* _PROBLEM REQUIREMENTS_
The line containing "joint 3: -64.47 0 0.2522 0" marks the end: output every line of the data up to it, and that line too, exactly as written.

________

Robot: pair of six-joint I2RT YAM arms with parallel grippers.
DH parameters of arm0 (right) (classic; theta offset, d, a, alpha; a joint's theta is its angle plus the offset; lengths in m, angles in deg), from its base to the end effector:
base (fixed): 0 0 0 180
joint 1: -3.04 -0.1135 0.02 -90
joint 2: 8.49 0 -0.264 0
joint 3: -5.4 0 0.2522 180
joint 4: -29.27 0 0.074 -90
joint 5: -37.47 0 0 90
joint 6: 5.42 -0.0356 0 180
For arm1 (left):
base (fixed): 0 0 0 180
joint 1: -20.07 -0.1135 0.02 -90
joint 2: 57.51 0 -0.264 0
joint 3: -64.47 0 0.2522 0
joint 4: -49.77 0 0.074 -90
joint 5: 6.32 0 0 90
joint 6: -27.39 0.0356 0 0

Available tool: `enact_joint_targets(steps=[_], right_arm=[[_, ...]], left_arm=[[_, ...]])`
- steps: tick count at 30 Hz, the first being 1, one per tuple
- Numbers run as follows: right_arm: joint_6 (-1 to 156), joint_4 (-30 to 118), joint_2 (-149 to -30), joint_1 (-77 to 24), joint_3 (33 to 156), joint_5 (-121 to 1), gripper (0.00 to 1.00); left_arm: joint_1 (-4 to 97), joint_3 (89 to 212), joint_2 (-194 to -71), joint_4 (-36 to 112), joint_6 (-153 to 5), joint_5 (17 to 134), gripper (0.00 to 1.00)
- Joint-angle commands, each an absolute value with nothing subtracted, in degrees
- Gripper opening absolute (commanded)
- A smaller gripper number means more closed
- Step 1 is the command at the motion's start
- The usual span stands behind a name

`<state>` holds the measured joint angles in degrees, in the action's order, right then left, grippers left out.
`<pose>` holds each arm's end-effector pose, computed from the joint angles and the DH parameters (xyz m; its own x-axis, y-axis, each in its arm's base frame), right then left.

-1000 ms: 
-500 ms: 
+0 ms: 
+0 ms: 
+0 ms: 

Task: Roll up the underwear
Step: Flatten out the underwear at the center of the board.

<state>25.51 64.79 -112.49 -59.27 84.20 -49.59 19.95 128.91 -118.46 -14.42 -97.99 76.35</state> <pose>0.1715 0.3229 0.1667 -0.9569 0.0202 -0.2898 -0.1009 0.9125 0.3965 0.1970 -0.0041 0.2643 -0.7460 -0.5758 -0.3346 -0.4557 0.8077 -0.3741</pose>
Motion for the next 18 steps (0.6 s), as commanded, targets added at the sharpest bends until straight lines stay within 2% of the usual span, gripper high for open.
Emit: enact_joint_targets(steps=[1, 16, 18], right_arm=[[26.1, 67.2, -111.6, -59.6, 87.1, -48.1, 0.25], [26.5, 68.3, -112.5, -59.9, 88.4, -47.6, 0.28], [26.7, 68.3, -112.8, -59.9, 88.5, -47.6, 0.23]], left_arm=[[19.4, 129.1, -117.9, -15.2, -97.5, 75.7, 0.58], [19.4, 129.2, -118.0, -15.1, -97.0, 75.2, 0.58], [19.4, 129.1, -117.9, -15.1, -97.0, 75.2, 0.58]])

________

* _ANSWER TO THE EXERCISE_
Robot: pair of six-joint I2RT YAM arms with parallel grippers.
DH parameters of arm0 (right) (classic; theta offset, d, a, alpha; a joint's theta is its angle plus the offset; lengths in m, angles in deg), from its base to the end effector:
base (fixed): 0 0 0 180
joint 1: -3.04 -0.1135 0.02 -90
joint 2: 8.49 0 -0.264 0
joint 3: -5.4 0 0.2522 180
joint 4: -29.27 0 0.074 -90
joint 5: -37.47 0 0 90
joint 6: 5.42 -0.0356 0 180
For arm1 (left):
base (fixed): 0 0 0 180
joint 1: -20.07 -0.1135 0.02 -90
joint 2: 57.51 0 -0.264 0
joint 3: -64.47 0 0.2522 0

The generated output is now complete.